10      In Schmerber v. California, 384 U.S. 757 (1966), the Supreme Court held that a state-compelled blood test following a person's arrest for OWI does not violate the Fourth, Fifth or Fourteenth Amendments to the United States Constitution.  Thus, an arrestee's understanding or comprehension of the information required to be provided under Wis. Stat. § 343.305(4) is not needed to legitimize a knowing and informed waiver of constitutional rights, as is the case with Miranda[2] warnings. 

11      From this premise, the court in State v. Zielke, 137 Wis. 2d 39, 51-52, 403 N.W.2d 427 (1987), concluded that evidence obtained without compliance with implied consent law procedures did not have to be suppressed.  “[N]othing in the statute or its history permits the conclusion that failure to comply with sec. 343.305(3)(a), Stats., prevents the admissibility of legally obtained chemical test evidence in the separate and distinct criminal prosecution for offenses involving intoxicated use of a vehicle.”  Id. at 51.  “To so hold would give greater rights to an alleged drunk driver under the fourth amendment than those afforded any other criminal defendant.”  Id. at 51-52.  Therefore, Zielke held that “if evidence is otherwise constitutionally obtained, there is nothing in the implied consent law which renders it inadmissible in a subsequent criminal prosecution.”  Id. at 52.   

12      Accordingly, we agree with the State.  The claimed defects in the Informing the Accused form are irrelevant to the admissibility of the independently obtained blood test.  In fact, Wis. Stat. § 343.305(3)(c) recognizes this.  It specifically provides that the implied consent law does not prevent law enforcement from using other lawful means to obtain evidence.[3]  Moreover, blood may be drawn involuntarily, and without a warrant, from a person lawfully arrested for a drunk-driving related offense.  State v. Bohling, 173 Wis. 2d 529, 533-34, 494 N.W.2d 399 (1993).

  13    Consequently, any challenge to the blood test taken independently of the implied consent law would have to be made under the Fourth Amendment as an unreasonable search or seizure.[4]  However, Thayer does not challenge the lawfulness of the blood draw on that basis.  Thus, we agree with the circuit court’s denial of Thayer’s motion to suppress the blood test results. 

            By the Court.—Judgment affirmed.

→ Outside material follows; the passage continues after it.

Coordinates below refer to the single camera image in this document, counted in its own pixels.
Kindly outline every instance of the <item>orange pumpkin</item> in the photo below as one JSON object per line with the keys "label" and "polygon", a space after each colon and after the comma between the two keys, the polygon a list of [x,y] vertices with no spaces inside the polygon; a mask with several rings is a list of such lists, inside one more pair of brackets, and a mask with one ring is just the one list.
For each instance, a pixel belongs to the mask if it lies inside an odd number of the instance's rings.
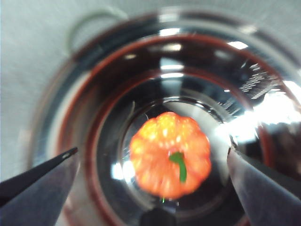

            This opinion will not be published.  See Wis. Stat. Rule 809.23(1)(b)4.

 

 


 

 



[1]  This opinion is decided by one judge pursuant to Wis. Stat. § 752.31(2).  All references to the Wisconsin Statutes are to the 1999-2000 version.

[2]  Miranda v. Arizona, 384 U.S. 436 (1966).

[3]  Wisconsin Stat. § 343.305 “Tests for intoxication” provides in part:  (3) … (c) This section does not limit the right of a law enforcement officer to obtain evidence by any other lawful means.”  

[4]  The Bohling court, relying on Schmerber v. California, 384 U.S. 757, 770-71 (1966), held that when there are exigent circumstances,

 

a warrantless blood sample taken at the direction of a law enforcement officer is permissible under the following circumstances:  (1) the blood draw is taken to obtain evidence of intoxication from a person lawfully arrested for a drunk-driving related violation or crime, (2) there is a clear indication that the blood draw will produce evidence of intoxication, (3) the method used to take the blood sample is a reasonable one and performed in a reasonable manner, and (4) the arrestee presents no reasonable objection to the blood draw.

State v. Bohling, 173 Wis. 2d 529, 533-34, 494 N.W.2d 399 (1993) (footnote omitted). Thayer does not contend that the four Bohling criteria were not satisfied under the facts of this case.